## EXERCISE
Could you write out the whole listing exactly as it appears?

## DATA PROVIDED
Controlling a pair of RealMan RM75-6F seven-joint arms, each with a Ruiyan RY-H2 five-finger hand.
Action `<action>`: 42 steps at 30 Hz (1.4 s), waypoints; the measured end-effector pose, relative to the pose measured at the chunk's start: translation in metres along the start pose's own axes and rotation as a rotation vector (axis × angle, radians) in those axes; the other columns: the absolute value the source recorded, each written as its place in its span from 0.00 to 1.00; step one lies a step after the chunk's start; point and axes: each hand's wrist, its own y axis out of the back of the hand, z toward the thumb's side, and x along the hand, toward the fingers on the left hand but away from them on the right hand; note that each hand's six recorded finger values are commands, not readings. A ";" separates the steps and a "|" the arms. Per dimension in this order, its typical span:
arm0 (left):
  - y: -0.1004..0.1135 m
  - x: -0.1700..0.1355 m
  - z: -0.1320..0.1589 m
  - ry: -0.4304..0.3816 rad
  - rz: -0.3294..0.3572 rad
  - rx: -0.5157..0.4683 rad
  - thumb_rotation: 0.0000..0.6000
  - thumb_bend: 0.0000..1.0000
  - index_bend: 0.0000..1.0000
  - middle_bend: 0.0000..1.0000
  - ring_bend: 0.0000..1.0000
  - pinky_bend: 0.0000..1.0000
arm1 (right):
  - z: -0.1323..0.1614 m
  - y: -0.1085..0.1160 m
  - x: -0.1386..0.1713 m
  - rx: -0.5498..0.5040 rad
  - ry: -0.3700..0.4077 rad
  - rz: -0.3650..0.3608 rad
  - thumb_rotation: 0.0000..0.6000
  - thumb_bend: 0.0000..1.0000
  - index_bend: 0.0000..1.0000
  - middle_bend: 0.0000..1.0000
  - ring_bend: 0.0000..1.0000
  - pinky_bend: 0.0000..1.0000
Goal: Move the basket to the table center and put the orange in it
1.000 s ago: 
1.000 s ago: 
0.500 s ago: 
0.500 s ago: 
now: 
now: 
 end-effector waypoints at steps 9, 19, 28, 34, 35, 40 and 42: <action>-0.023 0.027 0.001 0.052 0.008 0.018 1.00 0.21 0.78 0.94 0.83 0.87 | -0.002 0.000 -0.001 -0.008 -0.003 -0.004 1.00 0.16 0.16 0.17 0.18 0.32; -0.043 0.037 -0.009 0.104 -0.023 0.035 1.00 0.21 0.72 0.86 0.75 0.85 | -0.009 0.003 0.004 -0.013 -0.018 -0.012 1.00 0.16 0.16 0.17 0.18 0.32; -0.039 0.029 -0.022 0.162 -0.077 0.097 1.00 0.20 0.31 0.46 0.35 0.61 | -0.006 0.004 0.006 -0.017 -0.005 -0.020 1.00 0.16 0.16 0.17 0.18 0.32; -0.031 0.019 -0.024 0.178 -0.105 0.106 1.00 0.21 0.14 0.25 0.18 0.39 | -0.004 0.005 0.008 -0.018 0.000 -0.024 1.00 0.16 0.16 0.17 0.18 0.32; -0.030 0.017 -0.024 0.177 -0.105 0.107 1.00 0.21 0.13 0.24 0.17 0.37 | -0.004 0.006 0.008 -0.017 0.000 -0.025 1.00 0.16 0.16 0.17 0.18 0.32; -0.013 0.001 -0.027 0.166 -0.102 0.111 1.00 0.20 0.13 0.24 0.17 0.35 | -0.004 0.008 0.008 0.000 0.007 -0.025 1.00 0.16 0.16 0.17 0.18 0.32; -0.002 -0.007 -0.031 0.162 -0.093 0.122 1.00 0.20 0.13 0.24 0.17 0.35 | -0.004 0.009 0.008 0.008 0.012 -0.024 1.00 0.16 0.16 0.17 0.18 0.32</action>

## ANSWER FOR THE TASK
Controlling a pair of RealMan RM75-6F seven-joint arms, each with a Ruiyan RY-H2 five-finger hand.
Action `<action>`: 42 steps at 30 Hz (1.4 s), waypoints; the measured end-effector pose, relative to the pose measured at the chunk's start: translation in metres along the start pose's own axes and rotation as a rotation vector (axis × angle, radians) in those axes; the other columns: the absolute value the source recorded, each written as its place in its span from 0.00 to 1.00; step one lies a step after the chunk's start; point and axes: each hand's wrist, its own y axis out of the back of the hand, z toward the thumb's side, and x along the hand, toward the fingers on the left hand but away from them on the right hand; note that each hand's six recorded finger values are commands, not readings. A ";" separates the steps and a "|" the arms. Per dimension in this order, its typical span:
arm0 (left):
  - y: -0.1004..0.1135 m
  - x: -0.1700..0.1355 m
  - z: -0.1320..0.1589 m
  - ry: -0.4304..0.3816 rad
  - rz: -0.3294..0.3572 rad
  - rx: -0.5157..0.4683 rad
  - thumb_rotation: 0.0000..0.6000
  - thumb_bend: 0.0000..1.0000
  - index_bend: 0.0000..1.0000
  - middle_bend: 0.0000..1.0000
  - ring_bend: 0.0000..1.0000
  - pinky_bend: 0.0000..1.0000
arm1 (right):
  - z: -0.1323..0.1614 m
  - y: -0.1085..0.1160 m
  - x: -0.1386..0.1713 m
  - rx: -0.5498..0.5040 rad
  - ry: -0.3700..0.4077 rad
  - rz: -0.3650..0.3608 rad
  - thumb_rotation: 0.0000..0.6000
  - thumb_bend: 0.0000..1.0000
  - index_bend: 0.0000..1.0000
  - middle_bend: 0.0000..1.0000
  - ring_bend: 0.0000..1.0000
  - pinky_bend: 0.0000..1.0000
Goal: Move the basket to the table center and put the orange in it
1.000 s ago: 
1.000 s ago: 
0.500 s ago: 
0.500 s ago: 
now: 
now: 
 end-effector waypoints at steps 9, 19, 28, 34, 35, 40 and 42: <action>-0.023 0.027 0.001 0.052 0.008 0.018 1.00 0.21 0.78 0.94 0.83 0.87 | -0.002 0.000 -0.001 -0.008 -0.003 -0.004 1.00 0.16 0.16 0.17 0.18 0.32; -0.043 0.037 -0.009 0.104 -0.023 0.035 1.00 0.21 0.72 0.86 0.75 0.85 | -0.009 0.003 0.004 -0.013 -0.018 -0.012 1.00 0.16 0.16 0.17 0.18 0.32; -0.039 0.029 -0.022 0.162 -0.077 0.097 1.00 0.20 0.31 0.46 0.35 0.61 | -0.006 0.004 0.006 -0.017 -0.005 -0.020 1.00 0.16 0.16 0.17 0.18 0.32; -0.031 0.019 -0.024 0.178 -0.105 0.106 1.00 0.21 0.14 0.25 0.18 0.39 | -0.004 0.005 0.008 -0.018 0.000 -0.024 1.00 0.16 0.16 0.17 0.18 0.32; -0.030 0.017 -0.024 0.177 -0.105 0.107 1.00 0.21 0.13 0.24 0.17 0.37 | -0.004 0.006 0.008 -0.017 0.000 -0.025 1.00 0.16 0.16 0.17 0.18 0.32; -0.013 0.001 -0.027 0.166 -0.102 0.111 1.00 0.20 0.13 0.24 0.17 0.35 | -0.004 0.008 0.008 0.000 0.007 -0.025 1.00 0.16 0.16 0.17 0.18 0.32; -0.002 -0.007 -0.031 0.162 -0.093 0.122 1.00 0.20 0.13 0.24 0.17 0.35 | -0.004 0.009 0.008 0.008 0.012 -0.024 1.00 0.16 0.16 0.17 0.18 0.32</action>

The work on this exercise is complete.